→ What the task asks:
Filter the listing below down to the lines with the word "axes" and copy those.

-------- Data for review --------

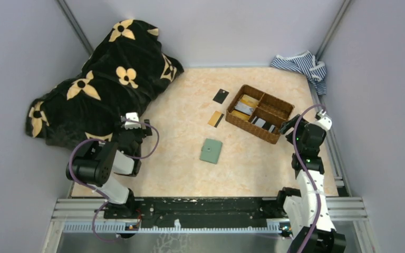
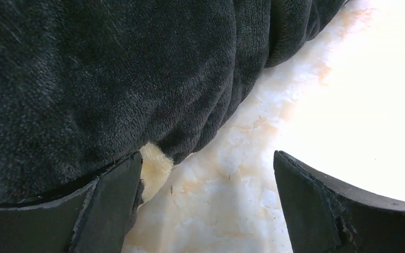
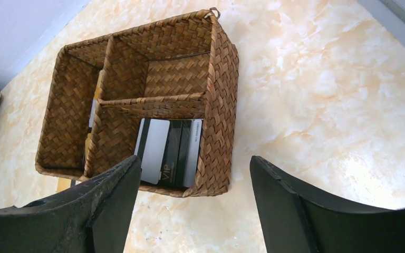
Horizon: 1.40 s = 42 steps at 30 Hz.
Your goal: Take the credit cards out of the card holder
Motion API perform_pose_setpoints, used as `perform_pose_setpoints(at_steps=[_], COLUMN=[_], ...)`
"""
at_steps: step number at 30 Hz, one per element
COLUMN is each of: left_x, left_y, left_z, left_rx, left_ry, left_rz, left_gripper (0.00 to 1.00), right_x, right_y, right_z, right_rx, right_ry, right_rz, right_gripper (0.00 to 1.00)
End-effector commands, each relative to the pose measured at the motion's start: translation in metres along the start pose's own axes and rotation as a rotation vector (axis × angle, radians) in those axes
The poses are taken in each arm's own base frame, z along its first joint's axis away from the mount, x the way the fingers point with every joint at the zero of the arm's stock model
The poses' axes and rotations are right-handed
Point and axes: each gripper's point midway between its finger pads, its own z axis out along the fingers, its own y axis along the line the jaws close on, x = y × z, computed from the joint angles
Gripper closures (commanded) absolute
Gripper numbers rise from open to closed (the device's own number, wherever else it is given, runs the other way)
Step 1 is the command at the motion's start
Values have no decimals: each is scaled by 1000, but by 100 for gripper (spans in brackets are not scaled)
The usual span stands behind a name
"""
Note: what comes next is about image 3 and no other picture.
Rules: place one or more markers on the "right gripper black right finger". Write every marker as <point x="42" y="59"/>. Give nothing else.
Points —
<point x="297" y="216"/>

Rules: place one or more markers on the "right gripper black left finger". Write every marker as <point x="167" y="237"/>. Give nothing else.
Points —
<point x="93" y="216"/>

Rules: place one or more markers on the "gold card on table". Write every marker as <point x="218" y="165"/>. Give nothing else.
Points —
<point x="64" y="183"/>

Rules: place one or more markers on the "gold card in basket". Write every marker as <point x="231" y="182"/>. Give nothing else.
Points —
<point x="92" y="113"/>

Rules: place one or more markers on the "white card with black stripe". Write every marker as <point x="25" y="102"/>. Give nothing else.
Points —
<point x="150" y="147"/>

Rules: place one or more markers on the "woven wicker divided basket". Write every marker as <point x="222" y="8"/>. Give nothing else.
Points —
<point x="182" y="67"/>

--------

→ Task result:
End-effector commands, each relative to the pose measured at the motion's start: translation in metres along the start pose's own axes and rotation as a rotation vector (axis × angle, radians) in those axes
The poses' axes and rotations are right-handed
Point and axes: each gripper's point midway between its finger pads, its own z axis out along the fingers, its own y axis along the line the jaws close on, x = y × z, computed from the joint angles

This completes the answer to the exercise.